Estaciones Porteñas

The Cuatro Estaciones Porteñas, also known as the Estaciones Porteñas or The Four Seasons of Buenos Aires, are a set of four tango compositions written by Ástor Piazzolla, which were originally conceived and treated as different compositions rather than one suite, although Piazzolla performed them together from time to time. The pieces were scored for his quintet of violin (viola), piano, electric guitar, double bass and bandoneón. By giving the adjective porteño, referring to those born in Buenos Aires, the Argentine capital city, Piazzolla gives an impression of the four seasons in Buenos Aires. The order of performance Piazzolla gave to his "Estaciones Porteñas" is: Otoño (Autumn), Invierno (Winter), Primavera (Spring), Verano (Summer). It was different from Vivaldi's order.

The Seasons

  1. Verano Porteño (Buenos Aires Summer)
    written in 1965,[1] originally as incidental music for the play 'Melenita de oro' by Alberto Rodríguez Muñoz.[2]
  2. Invierno Porteño (Buenos Aires Winter)
    written in 1969.
  3. Primavera Porteña (Buenos Aires Spring)
    written in 1970, contains counterpoint.
  4. Otoño Porteño (Buenos Aires Autumn)
    written in 1970.


In 1996-1998, the Russian composer Leonid Desyatnikov made a new arrangement of the above four pieces with a more obvious link between Vivaldi's 'Four Seasons' and Piazzolla's, by converting each of Piazzolla's movements into three-sections, and arranges the piece for solo violin and string orchestra. In each movement, Desyatnikov includes several quotations from original Vivaldi's work.
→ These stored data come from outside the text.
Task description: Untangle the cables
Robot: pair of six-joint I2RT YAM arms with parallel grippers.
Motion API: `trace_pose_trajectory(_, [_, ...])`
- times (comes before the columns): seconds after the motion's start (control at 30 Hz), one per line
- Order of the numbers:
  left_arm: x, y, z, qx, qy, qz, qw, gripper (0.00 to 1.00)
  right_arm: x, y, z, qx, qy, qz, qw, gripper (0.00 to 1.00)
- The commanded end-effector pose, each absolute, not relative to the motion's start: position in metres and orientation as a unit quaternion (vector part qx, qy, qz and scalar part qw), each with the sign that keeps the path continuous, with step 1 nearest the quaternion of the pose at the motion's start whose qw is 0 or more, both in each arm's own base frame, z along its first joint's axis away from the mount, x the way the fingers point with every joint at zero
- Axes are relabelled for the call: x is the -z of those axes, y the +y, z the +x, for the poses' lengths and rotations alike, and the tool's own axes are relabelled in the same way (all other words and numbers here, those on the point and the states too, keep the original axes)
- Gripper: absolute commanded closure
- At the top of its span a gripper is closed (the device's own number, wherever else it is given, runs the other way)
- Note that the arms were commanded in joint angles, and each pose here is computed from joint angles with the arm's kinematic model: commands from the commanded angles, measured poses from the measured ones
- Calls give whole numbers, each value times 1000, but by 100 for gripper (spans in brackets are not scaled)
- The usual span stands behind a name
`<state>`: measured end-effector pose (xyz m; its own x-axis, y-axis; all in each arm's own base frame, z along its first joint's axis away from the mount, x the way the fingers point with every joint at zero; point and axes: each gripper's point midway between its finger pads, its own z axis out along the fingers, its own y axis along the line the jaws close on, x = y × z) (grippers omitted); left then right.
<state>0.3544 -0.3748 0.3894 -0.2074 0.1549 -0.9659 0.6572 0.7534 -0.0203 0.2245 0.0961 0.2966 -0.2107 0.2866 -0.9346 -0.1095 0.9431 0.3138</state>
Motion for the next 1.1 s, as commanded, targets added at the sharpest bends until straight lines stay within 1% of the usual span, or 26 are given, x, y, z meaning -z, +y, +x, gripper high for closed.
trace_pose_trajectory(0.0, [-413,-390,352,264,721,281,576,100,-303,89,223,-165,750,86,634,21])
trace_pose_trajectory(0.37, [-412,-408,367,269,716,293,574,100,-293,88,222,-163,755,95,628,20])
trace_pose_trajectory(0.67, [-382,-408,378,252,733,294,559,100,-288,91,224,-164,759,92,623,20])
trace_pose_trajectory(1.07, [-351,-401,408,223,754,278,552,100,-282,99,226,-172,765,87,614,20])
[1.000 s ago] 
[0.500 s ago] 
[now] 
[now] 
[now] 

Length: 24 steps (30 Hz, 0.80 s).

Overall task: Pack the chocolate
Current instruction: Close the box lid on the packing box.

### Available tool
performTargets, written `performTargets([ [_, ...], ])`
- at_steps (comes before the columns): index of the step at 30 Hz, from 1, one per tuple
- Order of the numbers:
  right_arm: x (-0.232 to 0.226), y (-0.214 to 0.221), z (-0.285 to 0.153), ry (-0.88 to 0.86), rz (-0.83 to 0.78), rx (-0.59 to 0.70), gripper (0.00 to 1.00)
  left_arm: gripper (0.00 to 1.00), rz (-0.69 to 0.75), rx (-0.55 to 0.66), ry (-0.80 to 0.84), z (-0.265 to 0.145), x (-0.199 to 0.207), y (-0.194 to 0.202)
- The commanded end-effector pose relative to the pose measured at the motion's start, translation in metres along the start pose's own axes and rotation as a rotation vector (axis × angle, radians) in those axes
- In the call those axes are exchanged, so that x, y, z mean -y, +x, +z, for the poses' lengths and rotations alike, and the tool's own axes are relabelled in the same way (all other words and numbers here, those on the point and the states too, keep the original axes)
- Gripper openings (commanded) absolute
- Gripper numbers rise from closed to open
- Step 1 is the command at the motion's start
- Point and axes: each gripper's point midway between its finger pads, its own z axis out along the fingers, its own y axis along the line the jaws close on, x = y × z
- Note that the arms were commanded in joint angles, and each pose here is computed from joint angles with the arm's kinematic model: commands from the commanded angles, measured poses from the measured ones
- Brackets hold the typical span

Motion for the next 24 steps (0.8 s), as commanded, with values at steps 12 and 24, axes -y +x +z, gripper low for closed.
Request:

Desyatnikov reflects the inversion of the seasons between the hemisphere in his placement of the Vivaldi quotations; for example, Verano Porteño has added elements of L'inverno (Winter) of Vivaldi.

References

  1. Astor Piazzolla. (2016). Retrieved from https://web.archive.org/web/20160627061615/https://nyphil.org/~/media/pdfs/program-notes/1516/Piazzolla-arr-Desyatnikov-Four-Seasons-of-Buenos-Aires.pdf
  2. Azzi, María Susanna, and Collier, Simon. Le Grand Tango: The Life and Music of Astor Piazzolla. (New York: Oxford University Press), 2000. see p. 90.